> **WORK ITEM**: Every line in the material below that includes "measured" should be copied.

> **EXCERPTED DATA**:

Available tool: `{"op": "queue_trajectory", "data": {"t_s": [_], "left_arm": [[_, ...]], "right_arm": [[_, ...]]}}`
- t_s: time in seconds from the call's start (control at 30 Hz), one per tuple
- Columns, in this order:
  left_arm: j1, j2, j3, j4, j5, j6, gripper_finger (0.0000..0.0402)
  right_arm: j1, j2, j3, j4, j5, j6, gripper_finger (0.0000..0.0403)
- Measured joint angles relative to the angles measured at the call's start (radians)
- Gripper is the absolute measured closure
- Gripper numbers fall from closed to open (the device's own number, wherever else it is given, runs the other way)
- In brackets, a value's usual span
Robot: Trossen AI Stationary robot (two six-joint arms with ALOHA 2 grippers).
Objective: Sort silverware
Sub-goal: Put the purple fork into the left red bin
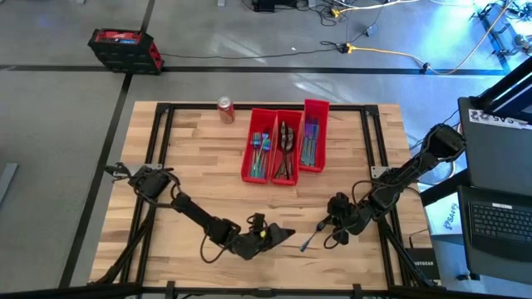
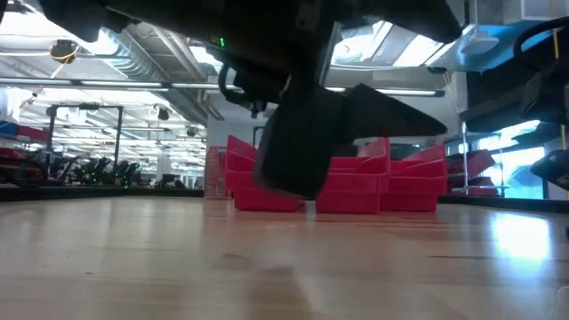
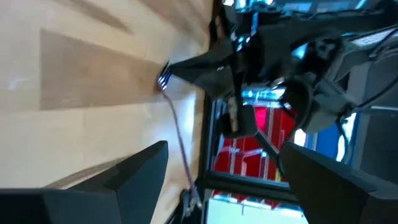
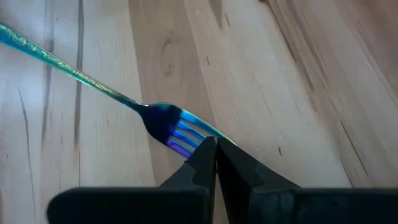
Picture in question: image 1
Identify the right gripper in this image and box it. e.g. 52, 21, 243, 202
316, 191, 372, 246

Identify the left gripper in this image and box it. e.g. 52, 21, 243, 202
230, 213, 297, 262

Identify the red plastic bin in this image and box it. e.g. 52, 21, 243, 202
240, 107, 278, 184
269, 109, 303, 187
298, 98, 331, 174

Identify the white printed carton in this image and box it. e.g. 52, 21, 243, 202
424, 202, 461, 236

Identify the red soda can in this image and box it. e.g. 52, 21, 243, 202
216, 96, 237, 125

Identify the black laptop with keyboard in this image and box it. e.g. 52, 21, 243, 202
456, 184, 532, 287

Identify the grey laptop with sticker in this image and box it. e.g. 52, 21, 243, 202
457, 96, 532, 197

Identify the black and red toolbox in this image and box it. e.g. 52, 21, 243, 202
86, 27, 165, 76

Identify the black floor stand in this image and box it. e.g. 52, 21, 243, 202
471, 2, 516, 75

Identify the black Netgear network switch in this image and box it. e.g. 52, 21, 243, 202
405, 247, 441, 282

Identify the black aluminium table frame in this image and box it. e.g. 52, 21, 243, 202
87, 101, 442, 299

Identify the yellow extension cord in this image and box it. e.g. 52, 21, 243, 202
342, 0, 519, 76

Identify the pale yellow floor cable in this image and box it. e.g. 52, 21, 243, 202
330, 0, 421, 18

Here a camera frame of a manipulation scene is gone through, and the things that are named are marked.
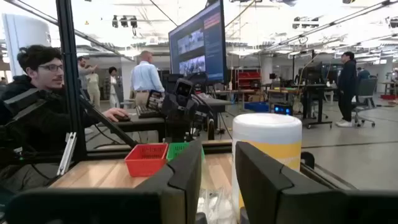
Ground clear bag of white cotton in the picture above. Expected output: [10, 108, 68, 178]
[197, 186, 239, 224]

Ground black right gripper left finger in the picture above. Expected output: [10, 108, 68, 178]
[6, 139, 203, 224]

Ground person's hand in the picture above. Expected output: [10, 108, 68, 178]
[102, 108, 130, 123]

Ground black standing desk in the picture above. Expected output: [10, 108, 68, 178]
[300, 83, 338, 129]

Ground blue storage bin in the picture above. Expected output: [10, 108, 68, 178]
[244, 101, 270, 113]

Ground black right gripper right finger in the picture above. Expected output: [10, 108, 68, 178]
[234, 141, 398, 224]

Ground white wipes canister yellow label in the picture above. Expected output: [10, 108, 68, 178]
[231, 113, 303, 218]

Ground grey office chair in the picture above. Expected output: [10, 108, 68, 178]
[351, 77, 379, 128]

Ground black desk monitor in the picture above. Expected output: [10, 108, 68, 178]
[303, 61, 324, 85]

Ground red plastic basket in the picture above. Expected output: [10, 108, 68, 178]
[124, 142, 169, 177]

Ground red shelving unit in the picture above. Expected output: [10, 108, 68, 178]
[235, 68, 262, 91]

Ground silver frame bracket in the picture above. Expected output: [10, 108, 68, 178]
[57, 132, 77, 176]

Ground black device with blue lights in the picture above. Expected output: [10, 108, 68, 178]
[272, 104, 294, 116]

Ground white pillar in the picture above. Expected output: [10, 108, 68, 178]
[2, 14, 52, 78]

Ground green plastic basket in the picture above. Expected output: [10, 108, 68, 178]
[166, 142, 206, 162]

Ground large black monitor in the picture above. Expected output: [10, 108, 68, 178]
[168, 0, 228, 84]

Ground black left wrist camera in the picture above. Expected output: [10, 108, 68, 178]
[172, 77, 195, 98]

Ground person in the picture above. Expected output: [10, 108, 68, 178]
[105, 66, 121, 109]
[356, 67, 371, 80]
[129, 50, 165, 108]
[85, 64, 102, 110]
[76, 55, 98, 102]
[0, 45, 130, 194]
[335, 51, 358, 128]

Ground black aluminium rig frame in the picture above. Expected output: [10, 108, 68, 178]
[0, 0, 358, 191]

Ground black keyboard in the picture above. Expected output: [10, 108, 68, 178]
--
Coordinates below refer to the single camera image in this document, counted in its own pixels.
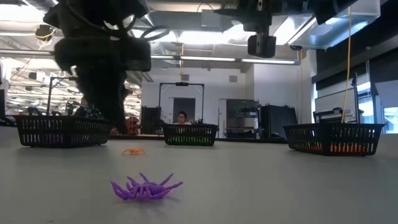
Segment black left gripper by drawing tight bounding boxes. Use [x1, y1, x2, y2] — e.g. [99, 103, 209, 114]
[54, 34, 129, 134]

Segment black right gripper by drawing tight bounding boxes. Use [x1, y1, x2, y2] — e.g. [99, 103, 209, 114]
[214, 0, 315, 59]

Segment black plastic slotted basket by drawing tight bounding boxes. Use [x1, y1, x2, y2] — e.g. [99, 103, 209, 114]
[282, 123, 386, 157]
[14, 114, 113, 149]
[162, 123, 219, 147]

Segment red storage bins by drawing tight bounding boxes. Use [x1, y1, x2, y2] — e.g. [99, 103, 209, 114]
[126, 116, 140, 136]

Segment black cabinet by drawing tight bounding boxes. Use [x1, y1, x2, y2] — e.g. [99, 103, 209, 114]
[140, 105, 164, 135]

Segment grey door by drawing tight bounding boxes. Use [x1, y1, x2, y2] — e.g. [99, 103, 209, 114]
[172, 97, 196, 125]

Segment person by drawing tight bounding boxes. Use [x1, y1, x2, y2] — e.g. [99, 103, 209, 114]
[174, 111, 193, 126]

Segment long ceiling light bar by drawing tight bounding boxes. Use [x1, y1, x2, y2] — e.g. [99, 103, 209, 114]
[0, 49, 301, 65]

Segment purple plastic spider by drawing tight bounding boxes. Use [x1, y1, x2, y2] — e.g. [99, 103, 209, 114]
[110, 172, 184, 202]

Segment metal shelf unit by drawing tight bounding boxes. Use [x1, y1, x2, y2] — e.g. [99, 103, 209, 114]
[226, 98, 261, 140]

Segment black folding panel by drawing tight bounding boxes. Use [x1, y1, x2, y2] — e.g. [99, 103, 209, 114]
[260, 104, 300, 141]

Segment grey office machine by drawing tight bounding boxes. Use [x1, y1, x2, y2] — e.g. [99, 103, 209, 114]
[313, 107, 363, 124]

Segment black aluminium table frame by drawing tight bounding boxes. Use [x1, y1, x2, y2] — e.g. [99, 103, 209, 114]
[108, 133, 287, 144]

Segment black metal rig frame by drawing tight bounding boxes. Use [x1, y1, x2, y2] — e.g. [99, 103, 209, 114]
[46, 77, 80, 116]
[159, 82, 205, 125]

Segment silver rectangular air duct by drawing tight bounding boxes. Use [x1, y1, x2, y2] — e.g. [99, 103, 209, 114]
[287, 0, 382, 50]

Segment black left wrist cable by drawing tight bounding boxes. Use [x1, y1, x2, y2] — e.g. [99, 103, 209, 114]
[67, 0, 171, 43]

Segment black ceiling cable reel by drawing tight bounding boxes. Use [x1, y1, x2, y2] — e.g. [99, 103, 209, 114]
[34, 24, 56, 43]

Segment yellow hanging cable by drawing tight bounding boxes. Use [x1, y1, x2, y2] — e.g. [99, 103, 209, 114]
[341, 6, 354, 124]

> **RESULT FOR THIS TASK**:
- Measured joint angles relative to the angles measured at the call's start (radians)
- Gripper is the absolute measured closure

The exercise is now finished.